On the one hand, Victoria James’ “Wine Girl” is a thrilling, almost heroic, coming-of-age tale. On the other, it’s a harrowing glimpse into some of the challenges women in the wine and restaurant industry endure regularly. James shares the story of her career as America’s youngest sommelier to ever work at a Michelin-starred restaurant and some of the adversity she faced in dealing with inappropriate dinner guests and badly behaved bosses along the way.
Take a look into the life of a wine legend in this memoir written by the late Steven Spurrier, which has since been republished to include tributes from the likes of wine industry leaders like Oz Clarke, Jancis Robinson MW, Hugh Johnson, and several others. The book tracks much of Spurrier’s life, starting with his grandfather introducing him to wine and his travels and wine discoveries throughout Europe, to his role in the famous Judgement of Paris wine tasting in 1976, among other adventurous moments that undoubtedly shaped the wine industry.

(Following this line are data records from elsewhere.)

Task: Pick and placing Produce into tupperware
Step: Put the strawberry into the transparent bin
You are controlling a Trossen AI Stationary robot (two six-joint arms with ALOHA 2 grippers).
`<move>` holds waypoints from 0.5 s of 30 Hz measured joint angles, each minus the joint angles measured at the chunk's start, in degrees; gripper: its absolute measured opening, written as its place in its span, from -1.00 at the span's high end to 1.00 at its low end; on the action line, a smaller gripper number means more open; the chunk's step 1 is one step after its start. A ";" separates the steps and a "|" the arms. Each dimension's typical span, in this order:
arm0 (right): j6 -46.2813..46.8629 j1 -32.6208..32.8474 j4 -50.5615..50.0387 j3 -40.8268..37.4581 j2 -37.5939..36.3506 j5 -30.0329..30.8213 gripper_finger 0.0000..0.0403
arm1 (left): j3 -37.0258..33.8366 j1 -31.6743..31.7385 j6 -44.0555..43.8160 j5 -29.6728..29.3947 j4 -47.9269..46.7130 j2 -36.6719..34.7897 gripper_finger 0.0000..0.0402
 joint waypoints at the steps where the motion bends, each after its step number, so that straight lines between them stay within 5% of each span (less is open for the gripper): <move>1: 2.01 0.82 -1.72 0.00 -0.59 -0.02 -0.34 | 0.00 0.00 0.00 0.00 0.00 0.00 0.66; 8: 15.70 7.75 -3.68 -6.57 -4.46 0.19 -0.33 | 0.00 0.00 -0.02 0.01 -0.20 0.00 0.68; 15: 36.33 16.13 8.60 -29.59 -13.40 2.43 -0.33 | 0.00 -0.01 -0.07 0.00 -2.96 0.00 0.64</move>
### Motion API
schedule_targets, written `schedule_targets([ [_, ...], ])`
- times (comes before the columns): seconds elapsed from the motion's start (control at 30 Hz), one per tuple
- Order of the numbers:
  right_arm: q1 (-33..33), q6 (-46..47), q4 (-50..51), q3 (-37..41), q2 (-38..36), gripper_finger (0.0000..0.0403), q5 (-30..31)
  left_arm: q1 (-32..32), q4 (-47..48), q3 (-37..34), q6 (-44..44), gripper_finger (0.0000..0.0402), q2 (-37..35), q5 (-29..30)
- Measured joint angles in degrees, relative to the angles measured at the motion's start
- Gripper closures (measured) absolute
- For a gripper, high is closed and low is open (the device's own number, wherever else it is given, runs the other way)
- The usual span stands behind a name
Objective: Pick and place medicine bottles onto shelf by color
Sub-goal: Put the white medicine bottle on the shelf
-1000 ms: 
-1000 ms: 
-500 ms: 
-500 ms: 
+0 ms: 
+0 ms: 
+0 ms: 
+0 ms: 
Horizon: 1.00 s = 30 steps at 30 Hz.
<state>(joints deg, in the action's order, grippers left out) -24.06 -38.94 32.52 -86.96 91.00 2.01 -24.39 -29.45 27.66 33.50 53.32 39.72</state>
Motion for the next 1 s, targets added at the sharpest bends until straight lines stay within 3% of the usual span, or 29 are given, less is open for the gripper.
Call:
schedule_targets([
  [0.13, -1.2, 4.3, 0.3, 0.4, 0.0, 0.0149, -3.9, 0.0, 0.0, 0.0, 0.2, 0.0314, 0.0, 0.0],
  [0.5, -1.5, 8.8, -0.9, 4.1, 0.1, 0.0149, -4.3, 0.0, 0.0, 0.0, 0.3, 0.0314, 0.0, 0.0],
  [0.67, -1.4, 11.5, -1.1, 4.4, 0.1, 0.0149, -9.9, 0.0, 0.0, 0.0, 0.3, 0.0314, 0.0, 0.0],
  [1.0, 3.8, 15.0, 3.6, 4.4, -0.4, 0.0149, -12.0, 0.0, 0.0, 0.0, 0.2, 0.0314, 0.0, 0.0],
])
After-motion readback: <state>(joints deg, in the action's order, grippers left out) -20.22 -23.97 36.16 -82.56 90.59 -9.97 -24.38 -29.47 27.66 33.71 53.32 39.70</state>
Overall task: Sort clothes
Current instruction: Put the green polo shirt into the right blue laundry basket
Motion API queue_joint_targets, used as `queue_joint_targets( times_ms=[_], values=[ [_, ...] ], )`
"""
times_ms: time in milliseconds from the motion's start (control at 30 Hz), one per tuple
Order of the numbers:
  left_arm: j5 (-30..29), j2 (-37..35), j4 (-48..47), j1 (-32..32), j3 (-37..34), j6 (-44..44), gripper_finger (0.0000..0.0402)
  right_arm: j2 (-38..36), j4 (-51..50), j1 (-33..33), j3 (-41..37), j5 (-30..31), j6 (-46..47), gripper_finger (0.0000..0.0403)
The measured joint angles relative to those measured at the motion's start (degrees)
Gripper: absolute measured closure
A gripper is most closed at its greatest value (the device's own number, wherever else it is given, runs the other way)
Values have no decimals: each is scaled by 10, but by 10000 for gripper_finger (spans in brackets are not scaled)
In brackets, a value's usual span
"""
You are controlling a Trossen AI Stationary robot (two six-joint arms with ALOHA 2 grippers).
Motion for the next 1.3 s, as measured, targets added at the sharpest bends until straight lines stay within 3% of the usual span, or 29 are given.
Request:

As the chief wine critic for The New York Times, Eric Asimov spends much of his life and talent educating people on wine and encouraging them to drink more of it. In his memoir, he gives readers insight on how he came to love and understand grapes, and of course, the bottles he drank that led him to become one of the most respected wine critics to grace the planet — spoiler: Asimov has apparently always had a thing for beverages. He wrote beer reviews for his Long Island high school newspaper long before he landed a role at one of the most prominent newspapers in the world. There’s more to enjoy about “How to Love Wine” than just learning Asimov’s journey, though. In addition to a bit of his personal wine history, he ponders over the industry’s future, analyzes trends, and challenges what’s known about wine culture.
Dorothy J. Gaiter and John Brecher’s life and love together with wine is the stuff made for romance movies. While there’s no actual Netflix blockbuster depicting their relationship, though it would definitely be something worth watching if there were, fans of The Wall Street Journal columnists and longtime wine journalists can flip through the pages of their joint memoir to get a glimpse of their touching love story. “Love by the Glass” uncovers various aspects of Gaiter and Brecher’s lives, from Gaiter’s upbringing in Tallahassee to Brecher’s childhood in Jacksonville, Florida. Read about the moments and bottles that shaped their lives together, like the day they first met and when they came up with the genius idea that led to their critically acclaimed column.